(Saved entries)
__________________________________________________
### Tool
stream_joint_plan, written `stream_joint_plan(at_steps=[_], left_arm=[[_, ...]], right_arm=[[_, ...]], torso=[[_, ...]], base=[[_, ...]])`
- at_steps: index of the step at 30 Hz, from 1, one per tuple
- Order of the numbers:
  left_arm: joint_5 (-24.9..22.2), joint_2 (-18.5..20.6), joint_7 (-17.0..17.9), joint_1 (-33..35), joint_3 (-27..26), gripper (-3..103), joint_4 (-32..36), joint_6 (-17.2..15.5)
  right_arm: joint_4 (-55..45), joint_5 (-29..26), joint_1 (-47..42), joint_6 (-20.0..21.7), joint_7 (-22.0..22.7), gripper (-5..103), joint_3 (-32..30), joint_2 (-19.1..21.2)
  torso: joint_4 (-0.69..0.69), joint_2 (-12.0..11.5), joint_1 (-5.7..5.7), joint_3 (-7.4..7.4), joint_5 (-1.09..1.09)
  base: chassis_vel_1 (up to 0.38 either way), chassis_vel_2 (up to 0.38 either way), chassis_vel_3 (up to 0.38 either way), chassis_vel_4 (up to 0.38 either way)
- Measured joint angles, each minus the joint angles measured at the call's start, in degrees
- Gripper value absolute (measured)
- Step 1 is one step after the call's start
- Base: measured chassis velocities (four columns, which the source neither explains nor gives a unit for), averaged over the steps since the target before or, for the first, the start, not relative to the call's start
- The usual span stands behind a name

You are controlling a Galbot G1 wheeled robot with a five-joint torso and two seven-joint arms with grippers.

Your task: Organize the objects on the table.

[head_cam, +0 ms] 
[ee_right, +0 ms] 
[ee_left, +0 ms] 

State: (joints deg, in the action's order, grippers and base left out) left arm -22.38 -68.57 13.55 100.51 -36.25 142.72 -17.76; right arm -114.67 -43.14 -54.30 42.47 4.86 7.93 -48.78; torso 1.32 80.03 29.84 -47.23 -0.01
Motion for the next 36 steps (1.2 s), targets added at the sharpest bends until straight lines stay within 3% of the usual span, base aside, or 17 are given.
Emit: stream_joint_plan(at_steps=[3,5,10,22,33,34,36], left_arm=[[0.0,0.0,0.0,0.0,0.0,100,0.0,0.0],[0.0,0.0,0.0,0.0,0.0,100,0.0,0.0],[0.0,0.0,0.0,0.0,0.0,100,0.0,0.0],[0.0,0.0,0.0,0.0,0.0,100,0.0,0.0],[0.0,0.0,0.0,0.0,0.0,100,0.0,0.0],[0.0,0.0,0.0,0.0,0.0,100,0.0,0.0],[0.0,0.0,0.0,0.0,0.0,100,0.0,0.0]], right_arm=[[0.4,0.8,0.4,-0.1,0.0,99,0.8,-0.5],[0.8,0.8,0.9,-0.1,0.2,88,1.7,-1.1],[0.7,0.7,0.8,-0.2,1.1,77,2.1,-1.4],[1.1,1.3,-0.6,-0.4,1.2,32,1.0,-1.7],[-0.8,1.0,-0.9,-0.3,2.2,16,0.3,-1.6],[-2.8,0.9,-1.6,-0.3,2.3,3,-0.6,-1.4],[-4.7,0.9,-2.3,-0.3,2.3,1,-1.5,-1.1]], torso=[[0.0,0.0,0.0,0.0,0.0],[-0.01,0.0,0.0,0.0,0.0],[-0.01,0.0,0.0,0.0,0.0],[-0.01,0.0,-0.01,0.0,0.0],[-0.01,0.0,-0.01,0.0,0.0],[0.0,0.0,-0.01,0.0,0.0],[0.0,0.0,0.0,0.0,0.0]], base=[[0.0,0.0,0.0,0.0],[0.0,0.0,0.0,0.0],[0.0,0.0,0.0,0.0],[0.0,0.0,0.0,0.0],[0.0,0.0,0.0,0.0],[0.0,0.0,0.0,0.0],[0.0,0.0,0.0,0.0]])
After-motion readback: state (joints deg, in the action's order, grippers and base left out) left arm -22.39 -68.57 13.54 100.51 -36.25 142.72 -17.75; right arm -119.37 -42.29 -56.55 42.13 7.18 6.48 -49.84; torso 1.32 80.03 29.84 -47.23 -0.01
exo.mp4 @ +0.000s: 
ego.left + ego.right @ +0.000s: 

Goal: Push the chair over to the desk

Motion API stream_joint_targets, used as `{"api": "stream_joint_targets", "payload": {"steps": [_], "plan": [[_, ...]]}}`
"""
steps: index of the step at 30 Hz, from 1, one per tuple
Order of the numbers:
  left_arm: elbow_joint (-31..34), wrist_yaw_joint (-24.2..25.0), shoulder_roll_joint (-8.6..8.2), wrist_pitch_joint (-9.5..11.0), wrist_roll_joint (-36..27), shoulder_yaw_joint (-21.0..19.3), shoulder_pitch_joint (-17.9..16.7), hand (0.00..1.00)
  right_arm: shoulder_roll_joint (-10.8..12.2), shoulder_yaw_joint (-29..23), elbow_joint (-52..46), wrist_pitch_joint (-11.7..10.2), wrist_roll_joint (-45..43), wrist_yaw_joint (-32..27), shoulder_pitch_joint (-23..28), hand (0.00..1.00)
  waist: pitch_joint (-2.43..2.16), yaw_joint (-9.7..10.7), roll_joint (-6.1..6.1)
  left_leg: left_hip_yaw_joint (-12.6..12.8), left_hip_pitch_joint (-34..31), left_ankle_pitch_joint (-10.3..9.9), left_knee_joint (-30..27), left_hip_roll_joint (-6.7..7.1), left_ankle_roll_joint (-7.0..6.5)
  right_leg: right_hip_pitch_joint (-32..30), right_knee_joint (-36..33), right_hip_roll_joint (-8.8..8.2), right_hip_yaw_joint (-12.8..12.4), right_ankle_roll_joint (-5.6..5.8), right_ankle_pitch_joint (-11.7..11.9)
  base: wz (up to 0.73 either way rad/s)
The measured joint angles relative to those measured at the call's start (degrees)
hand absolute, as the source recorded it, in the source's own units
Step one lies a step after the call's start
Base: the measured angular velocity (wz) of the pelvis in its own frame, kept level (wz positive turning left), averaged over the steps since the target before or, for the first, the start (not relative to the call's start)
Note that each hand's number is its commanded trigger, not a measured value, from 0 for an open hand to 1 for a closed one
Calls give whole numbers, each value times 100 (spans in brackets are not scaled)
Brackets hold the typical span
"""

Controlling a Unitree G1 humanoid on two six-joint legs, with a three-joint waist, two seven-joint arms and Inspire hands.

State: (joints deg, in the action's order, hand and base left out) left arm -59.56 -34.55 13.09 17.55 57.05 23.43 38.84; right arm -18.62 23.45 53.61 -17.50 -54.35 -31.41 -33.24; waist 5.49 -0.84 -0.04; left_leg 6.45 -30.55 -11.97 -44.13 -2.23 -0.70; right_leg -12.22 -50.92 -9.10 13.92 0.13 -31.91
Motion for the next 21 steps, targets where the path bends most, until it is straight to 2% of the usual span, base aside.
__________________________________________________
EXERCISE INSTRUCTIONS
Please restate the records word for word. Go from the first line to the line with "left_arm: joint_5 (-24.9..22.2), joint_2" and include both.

ANSWER FOR THE TASK
### Tool
stream_joint_plan, written `stream_joint_plan(at_steps=[_], left_arm=[[_, ...]], right_arm=[[_, ...]], torso=[[_, ...]], base=[[_, ...]])`
- at_steps: index of the step at 30 Hz, from 1, one per tuple
- Order of the numbers:
  left_arm: joint_5 (-24.9..22.2), joint_2 (-18.5..20.6), joint_7 (-17.0..17.9), joint_1 (-33..35), joint_3 (-27..26), gripper (-3..103), joint_4 (-32..36), joint_6 (-17.2..15.5)

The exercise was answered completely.